The Prime Minister is precisely right about the direction, but wrong about the speed. Even now, he is cutting less in four years than Dennis Healey did in one. He has won the argument over tough decisions, but his Chancellor is not making enough of them. Where the government has been radical — on schools and on welfare — it has been supported by the public and the party. Cameron could rightly claim that it is his Conservative party that is leading the fight against poverty in Britain today. Where they have dared, they have won. Where they have been fearful, they have struggled. This has been the lesson from two years of government.

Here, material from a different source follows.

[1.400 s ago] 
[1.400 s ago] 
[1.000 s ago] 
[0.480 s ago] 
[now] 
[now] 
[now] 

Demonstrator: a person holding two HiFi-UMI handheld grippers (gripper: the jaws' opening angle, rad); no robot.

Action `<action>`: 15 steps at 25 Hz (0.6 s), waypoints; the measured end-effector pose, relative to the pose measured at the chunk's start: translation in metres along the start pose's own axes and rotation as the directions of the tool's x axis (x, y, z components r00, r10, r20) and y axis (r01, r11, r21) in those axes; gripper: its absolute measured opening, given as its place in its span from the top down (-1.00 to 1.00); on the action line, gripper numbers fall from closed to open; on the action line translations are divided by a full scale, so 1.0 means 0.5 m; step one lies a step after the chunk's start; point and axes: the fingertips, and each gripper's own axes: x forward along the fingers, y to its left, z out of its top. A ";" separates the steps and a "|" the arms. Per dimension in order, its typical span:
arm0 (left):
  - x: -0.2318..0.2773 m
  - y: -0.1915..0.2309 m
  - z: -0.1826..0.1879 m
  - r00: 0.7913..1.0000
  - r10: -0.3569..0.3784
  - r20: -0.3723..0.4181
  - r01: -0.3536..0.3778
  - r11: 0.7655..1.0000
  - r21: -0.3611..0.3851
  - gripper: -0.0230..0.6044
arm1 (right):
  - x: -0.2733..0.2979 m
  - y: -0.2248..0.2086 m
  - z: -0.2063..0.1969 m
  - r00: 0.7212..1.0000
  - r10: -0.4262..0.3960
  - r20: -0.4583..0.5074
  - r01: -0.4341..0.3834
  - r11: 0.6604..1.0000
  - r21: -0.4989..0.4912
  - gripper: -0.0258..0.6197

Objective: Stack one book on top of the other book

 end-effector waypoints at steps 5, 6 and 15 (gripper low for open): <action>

It is odd that the conference should have an optimistic mood, given the absence of good news. But the spirit of Boris Johnson pervaded. Conservatism is, in essence, a vote of confidence in the courage and the character of the British public. It is a belief that the country is a fairer, stronger and more socially coherent place when government is small and the people are big. This is entirely in line with the priorities of what the newspapers refer to as the ‘Tory right’, and it was hard to discern any splits or mutiny at the conference. Activists simply want Cameron to do more of what he says.

There was almost no mention, anywhere at the Tory conference, of the next phase in the ‘modernisation’ project. That was a fair-weather agenda, its focus always on what to say, whereas the party now is more interested in what to do. David Cameron remains the most articulate advocate of the Conservative cause, one of the party’s strongest weapons. His conference speech raised the questions. The fringe meetings of his party held the answers. His task now is to put the two together.